INPUT FOR THIS TASK Block Start

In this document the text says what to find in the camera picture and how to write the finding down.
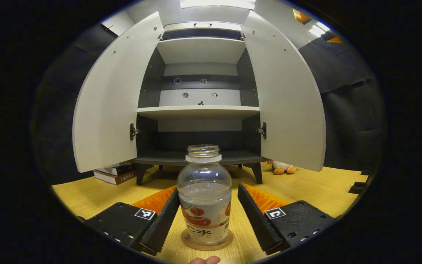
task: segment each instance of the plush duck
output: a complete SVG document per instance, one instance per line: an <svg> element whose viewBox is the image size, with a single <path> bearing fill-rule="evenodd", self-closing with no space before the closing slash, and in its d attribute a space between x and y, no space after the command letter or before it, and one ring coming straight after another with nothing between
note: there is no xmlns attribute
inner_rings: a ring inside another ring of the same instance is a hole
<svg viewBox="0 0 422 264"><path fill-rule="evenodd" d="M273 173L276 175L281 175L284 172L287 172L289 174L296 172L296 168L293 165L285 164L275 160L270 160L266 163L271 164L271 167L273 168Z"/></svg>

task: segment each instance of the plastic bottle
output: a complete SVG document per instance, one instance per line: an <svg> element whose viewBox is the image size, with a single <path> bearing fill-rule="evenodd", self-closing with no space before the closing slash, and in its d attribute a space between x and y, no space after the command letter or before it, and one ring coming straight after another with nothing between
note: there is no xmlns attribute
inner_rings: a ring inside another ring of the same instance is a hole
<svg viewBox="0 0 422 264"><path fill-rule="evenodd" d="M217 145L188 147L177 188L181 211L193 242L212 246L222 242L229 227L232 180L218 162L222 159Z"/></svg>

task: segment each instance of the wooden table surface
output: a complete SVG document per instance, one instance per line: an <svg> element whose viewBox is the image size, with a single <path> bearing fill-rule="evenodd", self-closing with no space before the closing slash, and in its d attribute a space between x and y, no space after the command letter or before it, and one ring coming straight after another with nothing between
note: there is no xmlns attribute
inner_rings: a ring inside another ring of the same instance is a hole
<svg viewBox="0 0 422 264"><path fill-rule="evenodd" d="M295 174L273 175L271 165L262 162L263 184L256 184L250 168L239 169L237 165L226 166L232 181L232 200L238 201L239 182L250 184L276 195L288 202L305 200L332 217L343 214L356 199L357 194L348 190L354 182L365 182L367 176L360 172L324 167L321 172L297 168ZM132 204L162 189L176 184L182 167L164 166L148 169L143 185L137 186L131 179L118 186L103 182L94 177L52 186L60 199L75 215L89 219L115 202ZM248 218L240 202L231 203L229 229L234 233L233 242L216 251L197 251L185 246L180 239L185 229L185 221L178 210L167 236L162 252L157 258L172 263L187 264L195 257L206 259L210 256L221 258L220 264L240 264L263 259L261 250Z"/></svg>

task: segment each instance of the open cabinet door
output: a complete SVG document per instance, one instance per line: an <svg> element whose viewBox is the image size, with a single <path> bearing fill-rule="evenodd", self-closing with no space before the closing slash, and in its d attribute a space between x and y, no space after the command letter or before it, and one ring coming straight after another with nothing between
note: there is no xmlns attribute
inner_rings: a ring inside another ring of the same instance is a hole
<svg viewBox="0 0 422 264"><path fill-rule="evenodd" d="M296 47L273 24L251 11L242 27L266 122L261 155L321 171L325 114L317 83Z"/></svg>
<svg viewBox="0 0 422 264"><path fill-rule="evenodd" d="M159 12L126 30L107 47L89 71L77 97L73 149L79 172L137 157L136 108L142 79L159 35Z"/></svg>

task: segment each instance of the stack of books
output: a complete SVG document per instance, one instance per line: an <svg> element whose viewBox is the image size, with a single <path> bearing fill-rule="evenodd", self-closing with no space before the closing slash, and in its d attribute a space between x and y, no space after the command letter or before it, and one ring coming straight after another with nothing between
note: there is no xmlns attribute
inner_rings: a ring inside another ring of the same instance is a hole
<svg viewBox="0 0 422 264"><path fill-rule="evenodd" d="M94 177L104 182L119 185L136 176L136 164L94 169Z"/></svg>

INPUT FOR THIS TASK Block End

_PROBLEM_: Skip every image and output the remaining records exactly.

_RESPONSE TO THE EXERCISE_:
In this document the text says what to find in the camera picture and how to write the finding down.
task: segment each instance of the plush duck
output: a complete SVG document per instance, one instance per line: an <svg> element whose viewBox is the image size, with a single <path> bearing fill-rule="evenodd", self-closing with no space before the closing slash, and in its d attribute a space between x and y, no space after the command letter or before it, and one ring coming straight after another with nothing between
note: there is no xmlns attribute
inner_rings: a ring inside another ring of the same instance is a hole
<svg viewBox="0 0 422 264"><path fill-rule="evenodd" d="M273 173L276 175L281 175L284 172L287 172L289 174L296 172L296 168L293 165L285 164L275 160L270 160L266 163L271 164L271 167L273 168Z"/></svg>

task: segment each instance of the plastic bottle
output: a complete SVG document per instance, one instance per line: an <svg> element whose viewBox is the image size, with a single <path> bearing fill-rule="evenodd", self-closing with no space before the closing slash, and in its d attribute a space between x and y, no space after the command letter or before it, and one ring coming straight after another with nothing between
note: there is no xmlns attribute
inner_rings: a ring inside another ring of the same instance is a hole
<svg viewBox="0 0 422 264"><path fill-rule="evenodd" d="M217 145L188 147L177 188L181 211L193 242L212 246L222 242L229 227L232 180L218 162L222 159Z"/></svg>

task: segment each instance of the wooden table surface
output: a complete SVG document per instance, one instance per line: an <svg> element whose viewBox is the image size, with a single <path> bearing fill-rule="evenodd", self-closing with no space before the closing slash, and in its d attribute a space between x and y, no space after the command letter or before it, and one ring coming straight after another with nothing between
note: there is no xmlns attribute
inner_rings: a ring inside another ring of the same instance is a hole
<svg viewBox="0 0 422 264"><path fill-rule="evenodd" d="M295 174L273 175L271 165L262 162L263 184L256 184L250 168L239 169L237 165L226 166L232 181L232 200L238 201L239 182L250 184L276 195L288 202L305 200L332 217L343 214L356 199L357 194L348 190L354 182L365 182L367 176L360 172L324 167L321 172L297 168ZM132 204L162 189L176 184L182 167L164 166L148 169L143 185L137 186L131 179L118 186L103 182L94 177L52 186L60 199L75 215L89 219L115 202ZM248 218L240 202L231 203L229 229L234 233L233 242L216 251L197 251L185 246L180 239L185 229L185 221L178 210L167 236L162 252L157 258L172 263L187 264L195 257L206 259L210 256L221 258L220 264L240 264L263 259L261 250Z"/></svg>

task: segment each instance of the open cabinet door
output: a complete SVG document per instance, one instance per line: an <svg> element whose viewBox is the image size, with a single <path> bearing fill-rule="evenodd", self-closing with no space before the closing slash, and in its d attribute a space between x and y, no space after the command letter or before it, and one ring coming straight after another with nothing between
note: there is no xmlns attribute
inner_rings: a ring inside another ring of the same instance is a hole
<svg viewBox="0 0 422 264"><path fill-rule="evenodd" d="M296 47L273 24L251 11L242 27L266 122L261 155L321 171L325 114L317 83Z"/></svg>
<svg viewBox="0 0 422 264"><path fill-rule="evenodd" d="M159 12L126 30L107 47L89 71L77 97L73 149L79 172L137 157L136 108L142 79L159 35Z"/></svg>

task: segment each instance of the stack of books
output: a complete SVG document per instance, one instance per line: an <svg> element whose viewBox is the image size, with a single <path> bearing fill-rule="evenodd", self-closing with no space before the closing slash, and in its d attribute a space between x and y, no space after the command letter or before it, and one ring coming straight after another with nothing between
note: there is no xmlns attribute
inner_rings: a ring inside another ring of the same instance is a hole
<svg viewBox="0 0 422 264"><path fill-rule="evenodd" d="M94 177L104 182L119 185L136 176L136 164L94 169Z"/></svg>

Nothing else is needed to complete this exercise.